Kim Ki-Yeol, Ki Dong Hyuk, Jeung Hei-Cheul, Chung Hyun Cheol, Rha Sun Young
Oral Cancer Research Institute, Yonsei University College of Dentistry, Seoul, 120-752, South Korea.
BMC Bioinformatics. 2008 Jun 16;9:283. doi: 10.1186/1471-2105-9-283.
The information from different data sets experimented under different conditions may be inconsistent even though they are performed with the same research objectives. More than that, even when the data sets were generated from the same platform, the data agreement may be affected by the technical variation among the laboratories. In this case, it is necessary to use the combined data set after adjusting the differences between such data sets, for detecting the more reliable information.
The proposed method combines data sets posterior to the discretization of data sets based on the ranks of the gene expression ratios, and the statistical method is applied to the combined data set for predictive gene selection. The efficiency of the proposed method was evaluated using five colon cancer related data sets, which were experimented using cDNA microarrays with different RNA sources, and one experiment utilized oligonucleotide arrays. NCI-60 cell lines data sets were used, which were performed with two different platforms of cDNA microarrays and Affymetrix HU6800 oligonucleotide arrays. The combined data set by the proposed method predicted the test data sets more accurately than the separated data sets did. The biological significant genes were detected from the combined data set, which were missed on the separated data sets.
By transforming gene expressions using ranks, the proposed method is not influenced by systematic bias among chips and normalization method. The method may be especially more useful to find predictive genes from data sets which have different scale in gene expressions.

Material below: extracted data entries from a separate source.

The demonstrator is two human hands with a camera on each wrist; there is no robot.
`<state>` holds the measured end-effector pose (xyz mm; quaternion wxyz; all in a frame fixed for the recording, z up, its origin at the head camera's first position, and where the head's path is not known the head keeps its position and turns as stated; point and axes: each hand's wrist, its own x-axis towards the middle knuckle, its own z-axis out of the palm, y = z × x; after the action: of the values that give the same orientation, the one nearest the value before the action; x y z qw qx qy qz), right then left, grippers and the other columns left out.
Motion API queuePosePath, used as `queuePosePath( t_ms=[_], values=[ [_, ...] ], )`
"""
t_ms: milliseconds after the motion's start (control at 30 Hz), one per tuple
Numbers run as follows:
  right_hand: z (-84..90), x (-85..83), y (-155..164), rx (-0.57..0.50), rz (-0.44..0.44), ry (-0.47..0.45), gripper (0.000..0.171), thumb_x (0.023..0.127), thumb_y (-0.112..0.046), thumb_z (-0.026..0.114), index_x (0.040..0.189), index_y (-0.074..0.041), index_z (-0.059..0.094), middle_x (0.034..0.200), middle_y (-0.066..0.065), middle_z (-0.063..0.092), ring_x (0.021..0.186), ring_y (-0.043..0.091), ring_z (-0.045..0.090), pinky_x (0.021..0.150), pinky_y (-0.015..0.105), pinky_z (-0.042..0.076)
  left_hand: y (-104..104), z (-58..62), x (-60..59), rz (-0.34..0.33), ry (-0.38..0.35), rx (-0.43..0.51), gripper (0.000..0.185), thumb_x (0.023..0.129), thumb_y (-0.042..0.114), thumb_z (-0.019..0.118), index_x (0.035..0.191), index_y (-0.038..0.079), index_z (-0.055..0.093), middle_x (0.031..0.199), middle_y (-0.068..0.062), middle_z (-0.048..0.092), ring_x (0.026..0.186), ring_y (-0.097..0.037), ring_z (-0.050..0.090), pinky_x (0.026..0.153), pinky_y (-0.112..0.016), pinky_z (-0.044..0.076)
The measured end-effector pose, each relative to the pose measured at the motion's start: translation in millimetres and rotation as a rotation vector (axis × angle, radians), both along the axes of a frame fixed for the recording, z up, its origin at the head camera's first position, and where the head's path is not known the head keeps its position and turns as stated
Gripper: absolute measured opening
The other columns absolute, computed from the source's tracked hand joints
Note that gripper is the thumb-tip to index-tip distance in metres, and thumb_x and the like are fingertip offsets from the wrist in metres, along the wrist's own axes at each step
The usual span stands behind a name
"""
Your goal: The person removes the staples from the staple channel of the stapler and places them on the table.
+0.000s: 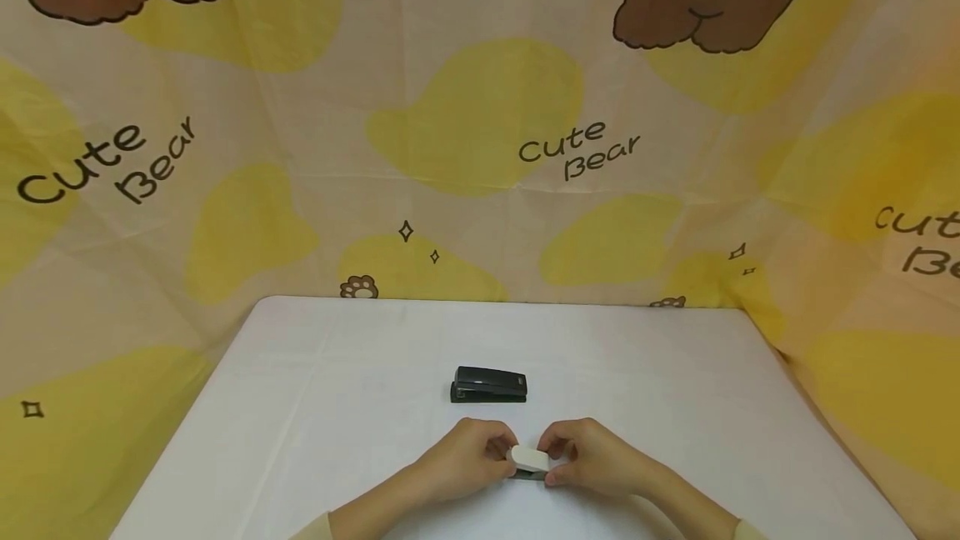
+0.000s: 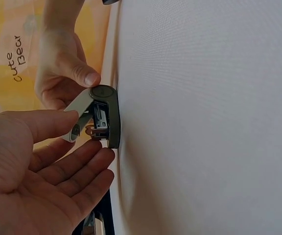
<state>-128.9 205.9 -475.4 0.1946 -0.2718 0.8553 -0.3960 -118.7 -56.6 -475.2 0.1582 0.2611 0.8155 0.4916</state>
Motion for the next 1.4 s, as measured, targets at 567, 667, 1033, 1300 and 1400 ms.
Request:
queuePosePath(
  t_ms=[567, 667, 1033, 1300, 1400],
  values=[
    [3.3, 1.0, 1, -0.004, -0.02, -0.005, 0.03, 0.084, -0.021, 0.09, 0.109, -0.019, 0.072, 0.1, -0.013, 0.067, 0.091, 0.01, 0.061, 0.078, 0.026, 0.051, -4, 0.2, 2.0, 0.003, 0.016, -0.024, 0.023, 0.086, 0.005, 0.081, 0.108, 0.008, 0.075, 0.088, 0.012, 0.069, 0.082, -0.001, 0.063, 0.079, -0.023, 0.053],
    [6.1, 1.0, 1, -0.014, -0.019, 0.022, 0.031, 0.084, -0.022, 0.089, 0.11, -0.018, 0.072, 0.102, -0.012, 0.068, 0.095, 0.011, 0.062, 0.079, 0.027, 0.051, -5, -0.3, 1.5, 0.011, 0.026, -0.046, 0.028, 0.085, 0.004, 0.083, 0.111, 0.007, 0.075, 0.089, 0.011, 0.069, 0.083, -0.002, 0.062, 0.078, -0.023, 0.053],
    [10.5, 3.6, -9, -0.09, -0.028, 0.014, 0.032, 0.085, -0.019, 0.089, 0.112, -0.016, 0.072, 0.102, -0.006, 0.068, 0.08, 0.011, 0.062, 0.067, 0.025, 0.053, -8, -3.7, -2.4, 0.019, 0.069, -0.055, 0.025, 0.082, 0.002, 0.083, 0.106, 0.006, 0.077, 0.087, 0.006, 0.068, 0.078, -0.004, 0.058, 0.072, -0.023, 0.05],
    [13.7, 4.0, -18, -0.124, -0.027, 0.013, 0.03, 0.085, -0.017, 0.088, 0.11, -0.016, 0.073, 0.101, -0.006, 0.069, 0.082, 0.01, 0.063, 0.066, 0.025, 0.053, -8, -8.9, -6.7, 0.022, 0.044, -0.085, 0.022, 0.083, 0.005, 0.084, 0.104, 0.006, 0.079, 0.086, 0.012, 0.068, 0.076, -0.002, 0.057, 0.071, -0.023, 0.049],
    [14.8, 4.2, -21, -0.123, -0.023, 0.012, 0.029, 0.085, -0.018, 0.088, 0.11, -0.016, 0.073, 0.102, -0.006, 0.069, 0.084, 0.01, 0.062, 0.066, 0.025, 0.053, -7, -9.5, -7.3, 0.02, 0.038, -0.084, 0.02, 0.082, 0.005, 0.085, 0.102, 0.007, 0.08, 0.086, 0.013, 0.068, 0.072, -0.002, 0.056, 0.067, -0.023, 0.049]
  ],
)
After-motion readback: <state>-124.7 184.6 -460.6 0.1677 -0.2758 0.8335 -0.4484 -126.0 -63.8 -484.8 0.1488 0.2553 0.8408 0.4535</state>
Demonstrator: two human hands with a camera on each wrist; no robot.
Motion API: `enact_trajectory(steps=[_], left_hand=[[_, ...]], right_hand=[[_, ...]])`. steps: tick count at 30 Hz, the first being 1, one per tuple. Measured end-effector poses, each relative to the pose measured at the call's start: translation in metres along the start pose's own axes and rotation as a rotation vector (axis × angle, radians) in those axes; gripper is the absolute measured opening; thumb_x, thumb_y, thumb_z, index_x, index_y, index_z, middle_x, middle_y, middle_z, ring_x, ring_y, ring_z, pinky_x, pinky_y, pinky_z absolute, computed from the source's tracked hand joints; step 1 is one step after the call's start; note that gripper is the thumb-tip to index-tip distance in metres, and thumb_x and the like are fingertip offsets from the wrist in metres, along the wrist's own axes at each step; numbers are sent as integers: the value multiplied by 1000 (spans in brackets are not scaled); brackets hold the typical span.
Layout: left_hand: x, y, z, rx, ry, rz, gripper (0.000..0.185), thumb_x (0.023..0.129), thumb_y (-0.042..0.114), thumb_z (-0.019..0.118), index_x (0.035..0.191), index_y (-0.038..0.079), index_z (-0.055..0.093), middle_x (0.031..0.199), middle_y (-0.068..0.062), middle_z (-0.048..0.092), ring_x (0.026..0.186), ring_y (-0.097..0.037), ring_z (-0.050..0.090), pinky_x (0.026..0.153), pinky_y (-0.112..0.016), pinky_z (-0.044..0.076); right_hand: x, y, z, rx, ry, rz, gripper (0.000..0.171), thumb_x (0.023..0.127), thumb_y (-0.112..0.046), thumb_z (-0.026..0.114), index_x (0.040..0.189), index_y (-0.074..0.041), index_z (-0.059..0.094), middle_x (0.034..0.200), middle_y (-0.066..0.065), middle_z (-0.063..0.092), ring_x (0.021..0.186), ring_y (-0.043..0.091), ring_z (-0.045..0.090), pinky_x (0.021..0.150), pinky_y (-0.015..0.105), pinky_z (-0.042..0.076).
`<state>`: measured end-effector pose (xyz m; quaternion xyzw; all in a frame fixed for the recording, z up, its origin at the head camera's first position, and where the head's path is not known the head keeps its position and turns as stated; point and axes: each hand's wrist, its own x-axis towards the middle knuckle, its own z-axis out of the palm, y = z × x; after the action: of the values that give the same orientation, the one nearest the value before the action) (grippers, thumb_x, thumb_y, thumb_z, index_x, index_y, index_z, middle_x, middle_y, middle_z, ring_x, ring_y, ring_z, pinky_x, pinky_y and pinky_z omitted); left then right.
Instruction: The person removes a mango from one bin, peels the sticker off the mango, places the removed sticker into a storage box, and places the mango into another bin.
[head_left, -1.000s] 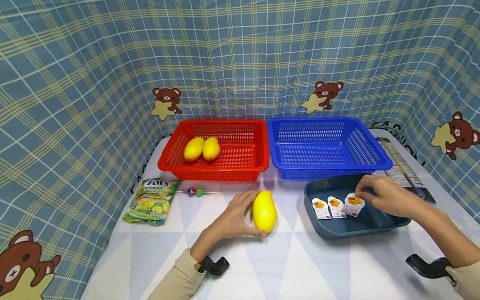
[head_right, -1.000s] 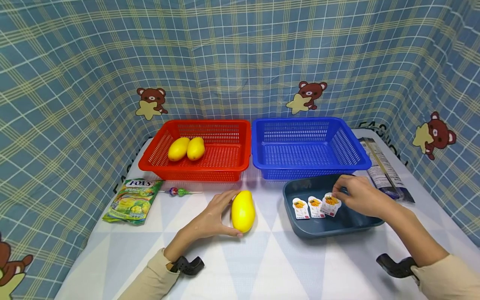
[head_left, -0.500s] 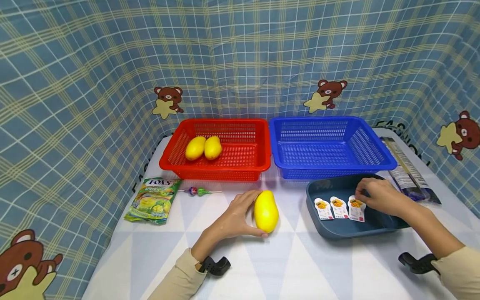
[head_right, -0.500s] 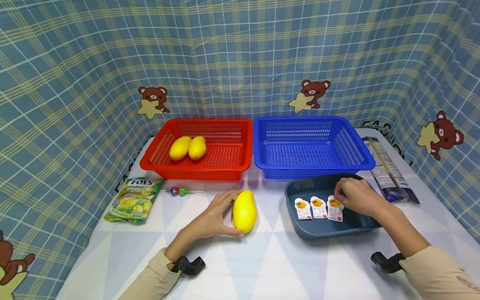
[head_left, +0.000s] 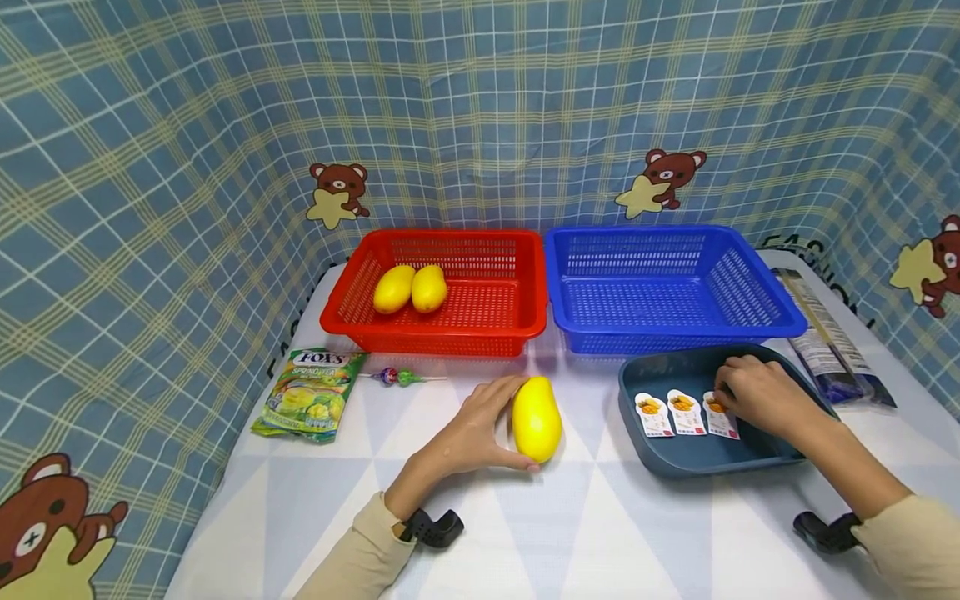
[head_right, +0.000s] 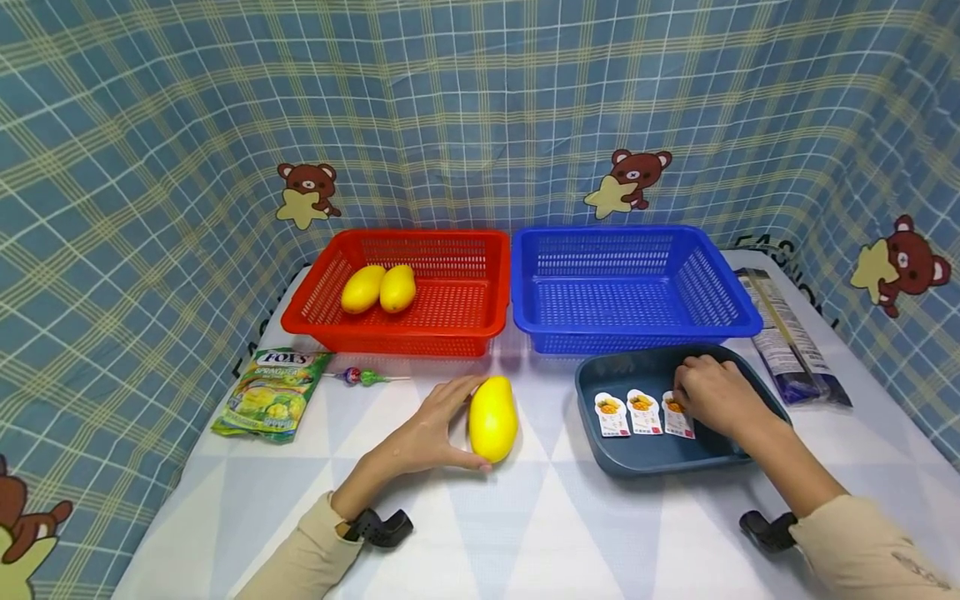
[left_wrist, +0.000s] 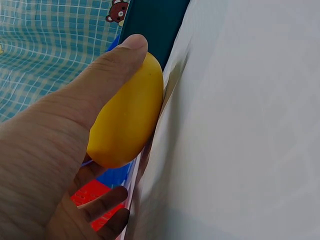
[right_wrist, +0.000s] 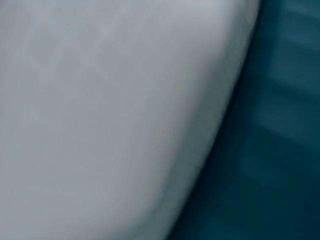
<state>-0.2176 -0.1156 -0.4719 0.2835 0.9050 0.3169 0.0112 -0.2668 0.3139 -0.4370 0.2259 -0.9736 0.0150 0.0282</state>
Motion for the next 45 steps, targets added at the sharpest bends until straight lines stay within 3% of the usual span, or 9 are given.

即使在相同的研究目标下,在不同条件下进行实验得到的不同数据集的信息可能不一致。不仅如此,即使数据集是由同一平台生成的,数据一致性也可能受到各实验室技术差异的影响。在这种情况下,有必要在调整这些数据集之间的差异后使用合并后的数据集,以检测更可靠的信息。
所提出的方法在基于基因表达率的秩对数据集进行离散化之后合并数据集,并将统计方法应用于合并后的数据集以进行预测基因选择。使用五个与结肠癌相关的数据集对所提出方法的效率进行了评估,这些数据集是使用来自不同RNA来源的cDNA微阵列进行实验得到的,且有一个实验使用了寡核苷酸阵列。使用了NCI - 60细胞系数据集,其通过cDNA微阵列和Affymetrix HU6800寡核苷酸阵列这两种不同平台进行实验。所提出方法得到的合并数据集比单独的数据集更准确地预测了测试数据集。从合并数据集中检测到了在单独数据集中遗漏的具有生物学意义的基因。
通过使用秩来转换基因表达,所提出的方法不受芯片间系统偏差和归一化方法的影响。该方法对于从基因表达具有不同规模的数据集中寻找预测基因可能特别有用。